Covid panacea o insidia per l’essere umano?

di Niccolò D’Oro

L’obbligo di restare a casa ha stravolto la quotidianità di tutti noi e ha avuto un forte impatto sulle nostre giornate e sul modo di passare il tempo. Il primo effetto è stato quello di ripiegare sulle attività possibili all’interno delle mura domestiche – senza rinunciare alla creatività – e di cogliere questa occasione per dedicarsi a quanto rimandato da tempo. In particolare gli adolescenti hanno vissuto uno scenario fatto di didattica a distanza, meno occasioni per socializzare, azzeramento o quasi delle attività sportive e di intrattenimento fuori casa. La conseguenza? Sono aumentate le ore trascorse davanti a computer, tablet e smartphone per restare in contatto con amici e compagni di classe, studiare, e giocare su WhatsApp e Skype, sulle ormai diffusissime piattaforme per videochiamate di gruppo (Zoom, Google Meet e Microsoft Teams) e quelle per il gaming in streaming come Playstation Now o Google Stadia. Ed è in questo conteso che si sono “spalancate” le porte ai cybercriminali che hanno automaticamente realizzato nuove occasioni di attacco, aumentando i rischi di un utilizzo imprudente e non controllato di piattaforme di messaging, siti di gaming e soprattutto social network: condivisione con estranei di dettagli personali, cyberbullismo e cyber pedofilia, contenuti inappropriati, accesso a siti Web malevoli e molte altre ancora. Di contro tutto ciò ha anche permesso ai giovanissimi di apprezzare la didattica a distanza che presenta diversi vantaggi, tra cui la sveglia più tardi, l’assenza di spostamenti ma, soprattutto la maggiore elasticità dei tempi di studio.
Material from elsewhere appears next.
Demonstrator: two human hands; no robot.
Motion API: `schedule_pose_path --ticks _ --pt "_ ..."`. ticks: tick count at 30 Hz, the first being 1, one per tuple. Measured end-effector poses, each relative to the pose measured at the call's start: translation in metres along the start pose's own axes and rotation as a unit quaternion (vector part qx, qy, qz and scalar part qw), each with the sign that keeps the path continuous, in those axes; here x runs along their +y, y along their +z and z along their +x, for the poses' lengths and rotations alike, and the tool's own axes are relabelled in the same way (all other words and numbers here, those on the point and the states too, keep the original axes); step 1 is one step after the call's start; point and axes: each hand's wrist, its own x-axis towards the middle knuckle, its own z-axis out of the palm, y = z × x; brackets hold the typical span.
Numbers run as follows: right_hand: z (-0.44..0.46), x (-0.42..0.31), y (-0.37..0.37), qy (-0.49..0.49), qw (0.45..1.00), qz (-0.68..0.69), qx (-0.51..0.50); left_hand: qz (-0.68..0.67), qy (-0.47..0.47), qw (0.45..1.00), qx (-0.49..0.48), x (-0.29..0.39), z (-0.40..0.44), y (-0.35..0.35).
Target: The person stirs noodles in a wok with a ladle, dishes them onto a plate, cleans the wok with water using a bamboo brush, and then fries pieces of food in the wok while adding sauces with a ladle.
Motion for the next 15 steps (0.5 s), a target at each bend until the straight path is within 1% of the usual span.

Può sembrare strano ma in casa, se le condizioni lo permettono, si riesce a stare più attenti e concentrati: l’ambiente è più tranquillo e si soffre meno di ansia da prestazione. Intanto nelle prime settimane di quarantena abbiamo visto tutti le immagini della natura che si riprendeva i suoi spazi, delle acque più limpide nei mari e nei fiumi liberi da smog, del cielo terso pure nelle zone più industrializzate e solitamente inquinate della Cina. Non era solo suggestione: si guidava di meno (o per nulla), gli aerei non volavano, le grandi navi non trasportavano merci da un capo all’altro del mondo e tutto questo ha avuto evidenti benefici sulla riduzione dei livelli di inquinamento.